Devlete satıyor ve Çin daha çok boru satsın diye boruda gümrük vergisi iniyor. Türkiye Çin’e her yıl 2 milyar dolar mal satıp fakat Çin’den yılda 22 milyar dolar mal alıyor. Bu 22 milyar dolar ithalatın içinde boru parası da var. Çin ile ticaretinde Türkiye ütülüyor. Dış ticareti fakirleşiyor.

O Bayrak!

Bunu görmüyor mu?

Görüyordur.

Mutlaka görüyordur.

TARİHLE RÖPORTAJ (Unutkanlığa ilaç)



Hangisine benziyor?


400 bin kişiden tahminen 2 milyar dolar toplayarak kaçan lise 2’den terk 28 yaşındaki Fatih Faruk Özer, INTERPOL’ün “kırmızı bültenle arananlar listesine” girdi ve böylece aranan Türklerin sayısı 30’u buldu. “Kripto Tosun” adı takılan Fatih Faruk Özer’e para kaptıranların çoğunlukla Türkiye’de son 20 yıllık dönemde zengin olmaya çalışan iş adamı, müteahhit, siyasetçi, yüksek bürokrat, iktidar milletvekili, vergisiz kazanan, kara para aklayan kesimin çocukları olduğu tahminleri yapılıyor.
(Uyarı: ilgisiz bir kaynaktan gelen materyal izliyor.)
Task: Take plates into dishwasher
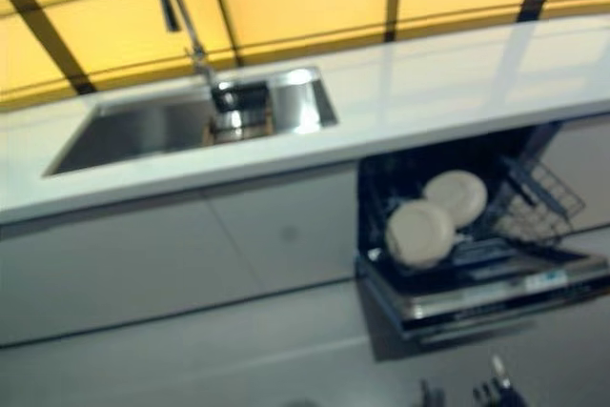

Net durum yakında anlaşılır. Okurum Muhlis Orgun, yakın çağ Türkiye dolandırıcılık tarihinin” öne çıkan isimlerinden bir liste yapıp, bu köşede yayınlayayım diye gönderdi. Liste söyle: Sülün Osman (Köprü- Galata Kulesi satımı), Banker Kastelli (mevduat sertifikası satımı), Banker Bako (çok yüksek faiz sözü), Yeşil Sermaye (Köyde fabrika), Titancı Kenan Şeranoğlu (saadet zinciri) JET Fadıl (yerli otomobil fabrikasına ortaklık), Deniz Feneri (yoksula kimsesize yardım duygusu), Çiftlik Bank (dana, inek, tavuk gelirleri ortaklığı) ve en son Fatih Faruk Özer... Bu listeye bir de “Susurluk Çetesi”ni ekleyeyim ve sorayım: Sizce lise 2’den terk gencin yaptığı “para toplama dolandırıcılığı” yukarıdakilerden hangisine benziyor?